The major victory is also Koepka’s first since joining LIV Golf last year as the Smash GC captain, and it continues his hot streak in the last two months that started with a win at LIV Golf Orlando in early April. He then followed with a tie for second at the Masters, a solo third at LIV Golf Singapore and a tie for fifth last week at LIV Golf Tulsa.

"I think I was the first guy to win two LIV events," said Koepka, who won the regular-season finale in Jeddah last year. "To win a major is always a big deal no matter where you're playing. All it does, I just think, I guess, validates it for myself. I guess maybe if anybody doubted it from Augusta or whatever, any doubts anybody on TV might have or whatever, I'm back, I'm here."

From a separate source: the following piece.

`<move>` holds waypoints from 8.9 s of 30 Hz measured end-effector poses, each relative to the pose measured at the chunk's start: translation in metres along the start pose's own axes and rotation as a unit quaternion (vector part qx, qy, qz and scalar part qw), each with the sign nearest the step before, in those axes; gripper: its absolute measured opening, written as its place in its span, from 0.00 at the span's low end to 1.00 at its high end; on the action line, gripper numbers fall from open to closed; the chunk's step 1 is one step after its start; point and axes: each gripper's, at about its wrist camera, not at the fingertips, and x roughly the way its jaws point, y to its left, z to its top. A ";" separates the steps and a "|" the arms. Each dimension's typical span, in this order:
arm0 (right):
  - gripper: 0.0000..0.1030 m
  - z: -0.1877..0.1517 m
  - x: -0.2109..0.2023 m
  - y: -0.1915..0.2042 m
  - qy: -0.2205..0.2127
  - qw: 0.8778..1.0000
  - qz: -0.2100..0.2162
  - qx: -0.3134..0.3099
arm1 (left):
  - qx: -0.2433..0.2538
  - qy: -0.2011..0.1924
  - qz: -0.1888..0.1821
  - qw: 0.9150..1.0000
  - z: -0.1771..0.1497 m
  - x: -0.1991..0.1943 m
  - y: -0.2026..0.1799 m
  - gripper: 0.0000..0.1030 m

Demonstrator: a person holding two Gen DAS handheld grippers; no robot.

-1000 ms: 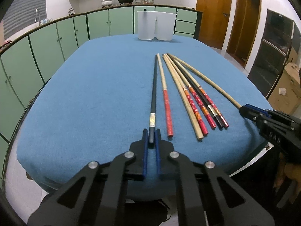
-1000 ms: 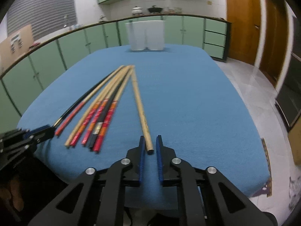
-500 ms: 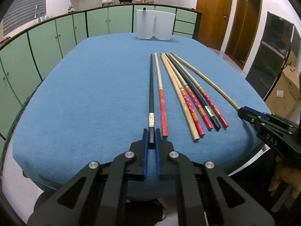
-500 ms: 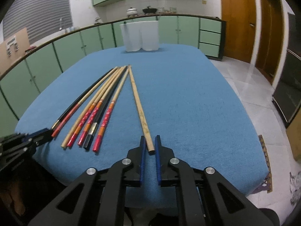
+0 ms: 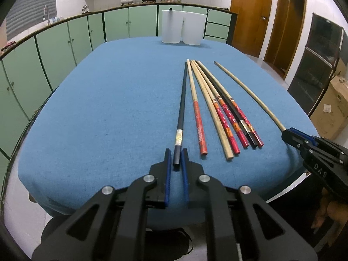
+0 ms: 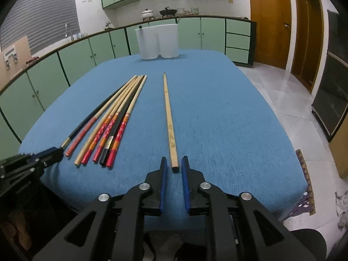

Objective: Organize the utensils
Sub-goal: 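Grasp the plain wooden chopstick end with the right gripper, then lift the black chopstick toward the holder with left while right lifts the wooden chopstick, then lower the black chopstick into the holder with left while right lowers the wooden chopstick in, then open both grippers and move them back to the chopstick row, then grasp the end of a red-patterned chopstick with the right gripper, then grasp the end of a red-striped chopstick with the left gripper, then carry the red chopstick into the holder with left while right carries its red chopstick in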

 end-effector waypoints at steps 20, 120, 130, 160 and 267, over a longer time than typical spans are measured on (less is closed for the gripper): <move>0.07 0.044 -0.064 0.002 -0.085 0.996 0.026 -0.008 | -0.039 -0.072 -0.036 0.996 0.036 -0.060 0.012 0.06; 0.23 0.452 0.087 -0.014 -0.052 0.992 0.073 -0.085 | 0.045 -0.146 -0.027 0.988 0.451 0.070 0.019 0.12; 0.32 0.357 -0.031 -0.023 -0.125 0.984 0.105 -0.067 | 0.055 -0.192 -0.018 0.980 0.367 -0.043 0.032 0.38; 0.31 -0.013 -0.015 0.049 -0.035 0.997 0.044 -0.044 | -0.039 -0.082 0.014 0.996 -0.001 -0.059 0.020 0.59; 0.05 0.242 -0.065 0.012 -0.057 0.988 0.081 -0.115 | 0.012 -0.094 -0.073 0.993 0.188 -0.080 0.017 0.05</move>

Koepka had entered the final round at Augusta National with the lead but shot a 75 and was passed by Jon Rahm. He guaranteed he wouldn’t make the same missteps that cost him the opportunity to slip on his first green jacket.

“I knew what I did in Augusta,” Koepka said. “I spent the whole night thinking about it. I knew what I did and I knew I was never going to come out and think that way again. Didn't do that. ...

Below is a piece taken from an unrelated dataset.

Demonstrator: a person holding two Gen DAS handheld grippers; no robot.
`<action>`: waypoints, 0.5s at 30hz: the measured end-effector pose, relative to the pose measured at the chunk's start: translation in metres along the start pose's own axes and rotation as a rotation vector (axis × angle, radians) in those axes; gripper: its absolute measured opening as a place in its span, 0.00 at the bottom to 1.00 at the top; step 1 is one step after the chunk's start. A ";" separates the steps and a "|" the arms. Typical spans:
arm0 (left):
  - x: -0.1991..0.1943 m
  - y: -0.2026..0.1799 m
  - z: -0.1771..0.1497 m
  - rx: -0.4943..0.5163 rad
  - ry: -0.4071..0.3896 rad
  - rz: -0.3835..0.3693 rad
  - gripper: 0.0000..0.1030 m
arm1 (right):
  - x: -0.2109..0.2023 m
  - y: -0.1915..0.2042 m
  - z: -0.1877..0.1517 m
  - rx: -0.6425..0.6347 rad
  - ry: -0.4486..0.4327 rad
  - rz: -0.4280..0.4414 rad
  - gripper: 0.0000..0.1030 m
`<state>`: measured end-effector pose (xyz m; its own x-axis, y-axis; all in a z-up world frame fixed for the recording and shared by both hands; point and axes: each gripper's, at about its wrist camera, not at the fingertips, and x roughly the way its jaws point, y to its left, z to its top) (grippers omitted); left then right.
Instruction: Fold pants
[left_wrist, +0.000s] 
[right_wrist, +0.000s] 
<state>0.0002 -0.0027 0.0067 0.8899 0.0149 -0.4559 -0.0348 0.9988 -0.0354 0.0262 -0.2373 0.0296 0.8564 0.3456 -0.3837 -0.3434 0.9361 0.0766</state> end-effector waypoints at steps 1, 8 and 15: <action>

"I definitely wouldn't have, I don't think, won today if that didn't happen; right? Definitely take it and keep using it going forward for each event, each major, any time I'm in contention, but I'm not going to share. I can't give away all the secrets."

After seizing control of the tournament with back-to-back 66s on a course that wasn't giving up many low numbers the first three days, Koepka shot a final-round 3-under 67 on Sunday to finish at 9 under, two strokes ahead of Norway’s Viktor Hovland and American Scottie Scheffler.

He never trailed at any time in the final round and it looked like he might pull away from the chasers early with a string of three consecutive birdies at holes 2, 3 and 4. At that point, he was three strokes ahead.

But he found trouble at the par-4 sixth, the most difficult hole on the course this week, with an errant drive that resulted in a penalty stroke. That bogey, followed by another bogey at the seventh, brought him back to the pack, and he was closely trailed by Hovland for the next nine holes.

Koepka made four pressure birdies during a seven-hole stretch on the back nine to remain in control and fend off Hovland and Scheffler, who made a late charge. Hovland was undone at the 16th hole when his shot out of the bunker plugged into the turf near the edge of the sand. Koepka birdied the hole, giving him a comfortable advantage going into 17.

"Brooks is a great player, and now he has five majors," Hovland said. "I mean, that's a hell of a record right there. It's not easy going toe to toe with a guy like that. He is not going to give you anything, and I didn't really feel like I gave him anything either until 16."

Added Scheffler: "Right now I'm a little sad that I wasn't able to get the tournament done, but I'm proud of how I fought, I'm proud of how I played the back nine today to give myself a chance. I got beat by somebody that played better this week, and tip of the cap to Brooks."

Bryson DeChambeau shot a even-par 70 to finish T4 while Cameron Smith shot a 5-under 65 to finish T9. It's the second consecutive major in which three LIV golfers finished inside the top 10.

A total of 16 LIV Golf League members participated in this week's major and they will be in this week's field as LIV Golf resumes its schedule in D.C.